Last time when I tried to do this, I only kept the 'Patient" and 'Study" column and dropped 'Location' Column as well. It turned out that there might be patients who have done X-Rays on multiple locations. Thus, grouping could have inappropriately grouped a patient's study from multiple locations into one.
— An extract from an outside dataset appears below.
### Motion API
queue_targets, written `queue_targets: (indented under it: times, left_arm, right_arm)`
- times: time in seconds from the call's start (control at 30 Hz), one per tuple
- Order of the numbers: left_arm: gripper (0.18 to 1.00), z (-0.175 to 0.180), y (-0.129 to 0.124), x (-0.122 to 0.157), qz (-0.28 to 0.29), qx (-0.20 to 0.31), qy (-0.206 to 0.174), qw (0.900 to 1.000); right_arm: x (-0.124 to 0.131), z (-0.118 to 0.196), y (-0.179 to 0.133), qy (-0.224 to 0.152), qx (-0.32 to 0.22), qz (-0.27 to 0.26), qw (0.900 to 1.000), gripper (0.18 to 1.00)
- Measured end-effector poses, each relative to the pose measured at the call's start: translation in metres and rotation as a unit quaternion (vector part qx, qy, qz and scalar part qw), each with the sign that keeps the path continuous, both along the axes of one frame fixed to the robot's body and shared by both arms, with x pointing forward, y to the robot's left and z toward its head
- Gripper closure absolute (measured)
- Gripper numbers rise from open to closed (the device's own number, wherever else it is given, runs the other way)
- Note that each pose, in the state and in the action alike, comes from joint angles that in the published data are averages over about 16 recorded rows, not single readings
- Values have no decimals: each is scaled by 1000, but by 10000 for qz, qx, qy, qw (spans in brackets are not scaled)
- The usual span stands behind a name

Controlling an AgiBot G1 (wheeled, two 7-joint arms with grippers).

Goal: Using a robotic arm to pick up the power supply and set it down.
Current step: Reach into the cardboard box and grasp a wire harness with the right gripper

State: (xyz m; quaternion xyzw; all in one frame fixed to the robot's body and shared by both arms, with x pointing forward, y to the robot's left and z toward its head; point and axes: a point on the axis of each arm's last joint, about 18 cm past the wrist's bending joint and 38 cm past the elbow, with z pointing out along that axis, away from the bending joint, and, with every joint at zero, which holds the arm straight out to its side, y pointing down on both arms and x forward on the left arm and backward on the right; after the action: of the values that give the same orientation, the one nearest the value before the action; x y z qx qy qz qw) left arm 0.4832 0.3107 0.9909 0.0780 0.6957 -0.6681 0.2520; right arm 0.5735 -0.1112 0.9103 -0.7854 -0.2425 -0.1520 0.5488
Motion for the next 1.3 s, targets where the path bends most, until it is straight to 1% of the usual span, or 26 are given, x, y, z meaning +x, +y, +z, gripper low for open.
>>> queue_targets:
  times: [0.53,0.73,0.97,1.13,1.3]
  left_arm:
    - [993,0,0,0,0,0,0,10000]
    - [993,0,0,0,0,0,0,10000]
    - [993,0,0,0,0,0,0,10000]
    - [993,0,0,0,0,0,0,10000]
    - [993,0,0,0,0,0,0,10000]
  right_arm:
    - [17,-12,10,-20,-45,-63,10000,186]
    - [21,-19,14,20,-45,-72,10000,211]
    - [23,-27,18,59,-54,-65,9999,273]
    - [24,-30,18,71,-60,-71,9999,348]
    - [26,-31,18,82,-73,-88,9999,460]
To verify our hypothesis, let's check if there are indeed patients who have taken studies in multiple locations.

In [48]:
poor_df = interp_df.drop(columns=['Label', 'Study'])

In [49]:
len(poor_df)

3197

So there are in total 3197 studies. Since now we are only keeping the "Location" and the "Patient" column, there will be a lot of duplicates. For example, if patient N has taken 3 images in the wrist, then there will be three identical rows. See below:

In [50]:
poor_df[poor_df.Patient == 'patient11185']

Unnamed: 0,Location,Patient
0,XR_WRIST,patient11185
1,XR_WRIST,patient11185
2,XR_WRIST,patient11185
3,XR_WRIST,patient11185


Our goal here is to keep only unique location-patient pair so that we can accurately count how many locations each patient has taken X-Ray on. To do so, we first need to drop all the duplicates.

In [51]:
poor_df.drop_duplicates(inplace=True)
poor_df.head()

Unnamed: 0,Location,Patient
0,XR_WRIST,patient11185
4,XR_WRIST,patient11186
12,XR_WRIST,patient11187
13,XR_WRIST,patient11188
17,XR_WRIST,patient11189


The next step is technically unnecessary but I did it out of habit. If you observe the data frame above carefully enough, you will find that the index jumps. This is because every row retains its original index; since some rows are dropped, there will be gap in index between rows. All that the next step does is to re-index every row from 0 to the end.

In [52]:
poor_df.reset_index(drop=True, inplace=True)
poor_df.head()

Unnamed: 0,Location,Patient
0,XR_WRIST,patient11185
1,XR_WRIST,patient11186
2,XR_WRIST,patient11187
3,XR_WRIST,patient11188
4,XR_WRIST,patient11189


In [53]:
len(poor_df)

1118

Now we are going to group the data frame by patient and count how many rows each patient has, which here will be the number of locations each patient have taken X-Ray on.

In [54]:
location_count_df = poor_df.groupby(by=['Patient']).count().reset_index()

In [55]:
location_count_df.head()

Unnamed: 0,Patient,Location
0,patient11185,1
1,patient11186,4
2,patient11187,2
3,patient11188,3
4,patient11189,2


It is immediately clear that many patients have taken images in multiple locations. That would explain why last time when we omitted location and did the grouping, the final data frame has less rows than what is expected. After all, some rows are possibly dropped as duplicates and some other from different locations grouped together as one single study.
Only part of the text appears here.